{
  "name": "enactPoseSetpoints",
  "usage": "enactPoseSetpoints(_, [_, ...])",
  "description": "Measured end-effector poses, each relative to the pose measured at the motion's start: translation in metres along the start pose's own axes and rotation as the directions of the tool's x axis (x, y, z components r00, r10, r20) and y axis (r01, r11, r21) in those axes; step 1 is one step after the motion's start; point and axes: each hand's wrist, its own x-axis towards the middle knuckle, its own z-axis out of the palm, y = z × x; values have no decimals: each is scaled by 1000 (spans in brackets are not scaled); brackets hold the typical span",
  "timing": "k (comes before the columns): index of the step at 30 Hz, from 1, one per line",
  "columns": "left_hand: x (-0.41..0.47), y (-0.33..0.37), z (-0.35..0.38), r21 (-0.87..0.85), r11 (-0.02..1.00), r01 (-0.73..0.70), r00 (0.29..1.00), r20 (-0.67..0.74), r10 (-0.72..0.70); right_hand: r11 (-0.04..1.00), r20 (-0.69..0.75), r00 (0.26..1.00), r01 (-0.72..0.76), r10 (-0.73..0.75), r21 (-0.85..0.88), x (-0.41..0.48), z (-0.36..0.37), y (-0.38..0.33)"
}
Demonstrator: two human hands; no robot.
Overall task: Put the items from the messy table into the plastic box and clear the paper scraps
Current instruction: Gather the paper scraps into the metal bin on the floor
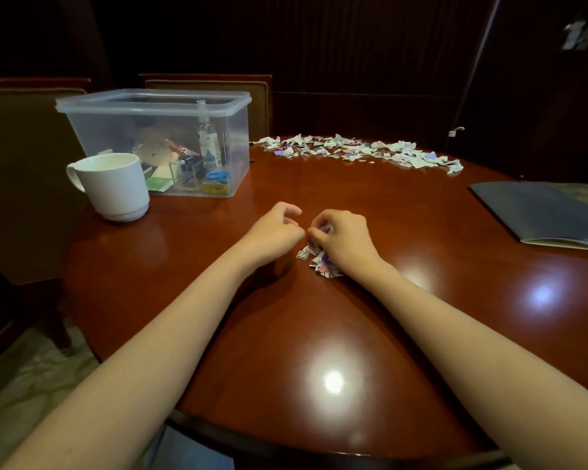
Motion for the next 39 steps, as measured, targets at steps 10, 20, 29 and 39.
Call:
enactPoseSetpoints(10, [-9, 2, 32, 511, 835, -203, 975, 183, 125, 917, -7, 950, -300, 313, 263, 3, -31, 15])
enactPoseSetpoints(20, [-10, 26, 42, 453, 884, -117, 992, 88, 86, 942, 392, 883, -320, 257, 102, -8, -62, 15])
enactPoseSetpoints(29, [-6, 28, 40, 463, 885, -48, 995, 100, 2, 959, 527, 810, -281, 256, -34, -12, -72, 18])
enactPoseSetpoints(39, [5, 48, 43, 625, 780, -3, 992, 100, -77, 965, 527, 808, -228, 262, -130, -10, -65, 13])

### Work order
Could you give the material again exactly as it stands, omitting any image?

### Written answer
{
  "name": "enactPoseSetpoints",
  "usage": "enactPoseSetpoints(_, [_, ...])",
  "description": "Measured end-effector poses, each relative to the pose measured at the motion's start: translation in metres along the start pose's own axes and rotation as the directions of the tool's x axis (x, y, z components r00, r10, r20) and y axis (r01, r11, r21) in those axes; step 1 is one step after the motion's start; point and axes: each hand's wrist, its own x-axis towards the middle knuckle, its own z-axis out of the palm, y = z × x; values have no decimals: each is scaled by 1000 (spans in brackets are not scaled); brackets hold the typical span",
  "timing": "k (comes before the columns): index of the step at 30 Hz, from 1, one per line",
  "columns": "left_hand: x (-0.41..0.47), y (-0.33..0.37), z (-0.35..0.38), r21 (-0.87..0.85), r11 (-0.02..1.00), r01 (-0.73..0.70), r00 (0.29..1.00), r20 (-0.67..0.74), r10 (-0.72..0.70); right_hand: r11 (-0.04..1.00), r20 (-0.69..0.75), r00 (0.26..1.00), r01 (-0.72..0.76), r10 (-0.73..0.75), r21 (-0.85..0.88), x (-0.41..0.48), z (-0.36..0.37), y (-0.38..0.33)"
}
Demonstrator: two human hands; no robot.
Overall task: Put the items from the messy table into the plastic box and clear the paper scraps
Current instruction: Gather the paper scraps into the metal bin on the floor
Motion for the next 39 steps, as measured, targets at steps 10, 20, 29 and 39.
Call:
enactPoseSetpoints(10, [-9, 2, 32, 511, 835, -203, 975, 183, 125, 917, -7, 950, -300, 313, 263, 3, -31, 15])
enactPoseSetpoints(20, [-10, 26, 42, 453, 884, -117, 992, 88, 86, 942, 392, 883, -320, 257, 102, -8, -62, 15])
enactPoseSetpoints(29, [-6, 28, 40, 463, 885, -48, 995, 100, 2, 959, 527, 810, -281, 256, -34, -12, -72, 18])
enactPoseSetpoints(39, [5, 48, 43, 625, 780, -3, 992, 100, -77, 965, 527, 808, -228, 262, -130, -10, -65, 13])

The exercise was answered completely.